FIG. 4 is a plan view showing a specific example of a wiring pattern in which a margin is provided at a connection portion of a contact.

FIG. 5 is a plan view showing a specific example of a wiring pattern in which no margin is provided in a connection portion of a contact.

FIG. 6 is a process diagram showing a manufacturing process of a multilayer wiring structure in a semiconductor substrate according to a conventional example.

FIG. 7 is a process diagram showing a manufacturing process of a multilayer wiring structure in a semiconductor substrate according to a conventional example.

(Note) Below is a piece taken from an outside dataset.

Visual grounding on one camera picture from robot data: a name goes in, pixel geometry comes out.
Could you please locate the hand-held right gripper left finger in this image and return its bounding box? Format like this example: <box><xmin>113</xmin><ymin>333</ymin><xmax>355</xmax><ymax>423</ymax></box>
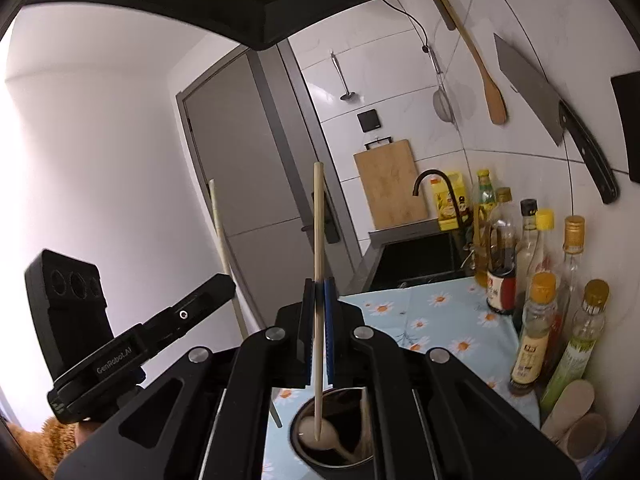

FIG. 8 is a cross-sectional view showing a state in which a position of a contact is shifted from a position of a lower wiring pattern and short-circuited with a lower wiring pattern in a multilayer wiring structure according to a conventional example.

[Explanation of symbols]

103, 313: second insulating film, 104, 314: first insulating film, 105, 315: first wiring pattern, 11
0, 311 ... second wiring pattern, 106 ... contact hole.

Claims (5)

[Claims] 1. A method of manufacturing a semiconductor device having a multi-layer wiring structure using a conductive metal-based film, wherein, when forming the multi-layer wiring structure, the multi-layer wiring is embedded in an inter-wiring space for insulating in a pitch direction. 1. A method for manufacturing a semiconductor device, comprising: forming an insulating film and a second insulating film formed between layers for insulating a multilayer wiring in a film thickness direction from films having different etching rates. 2. When the multilayer wiring structure is formed, the contact connecting the wiring has no or little margin at the connection portion with the lower wiring layer, and the contact between the contact and the lower wiring layer is aligned. 2. The method for manufacturing a semiconductor device according to claim 1, wherein the semiconductor device is designed in a state where a margin for deviation is not sufficient. 3. The method of manufacturing a semiconductor device according to claim 1, wherein the first insulating film is formed of a film type having a lower etching rate than the second insulating film. 4. The first insulating film is formed by a film forming process from an upper surface of the wiring pattern having the inter-wiring space, a part of the first insulating film is embedded in the inter-wiring space, and remains on the upper surface of the wiring pattern. 2. The method according to claim 1, wherein the semiconductor device is formed by removing a portion. 5. The wiring pattern according to claim 1, wherein a part of the insulating material is embedded in the inter-wiring space by applying a liquid of an insulating material from an upper surface of the wiring pattern having the inter-wiring space. 2. The method according to claim 1, wherein the semiconductor device is formed by removing a portion of the insulating material remaining on the upper surface of the semiconductor device.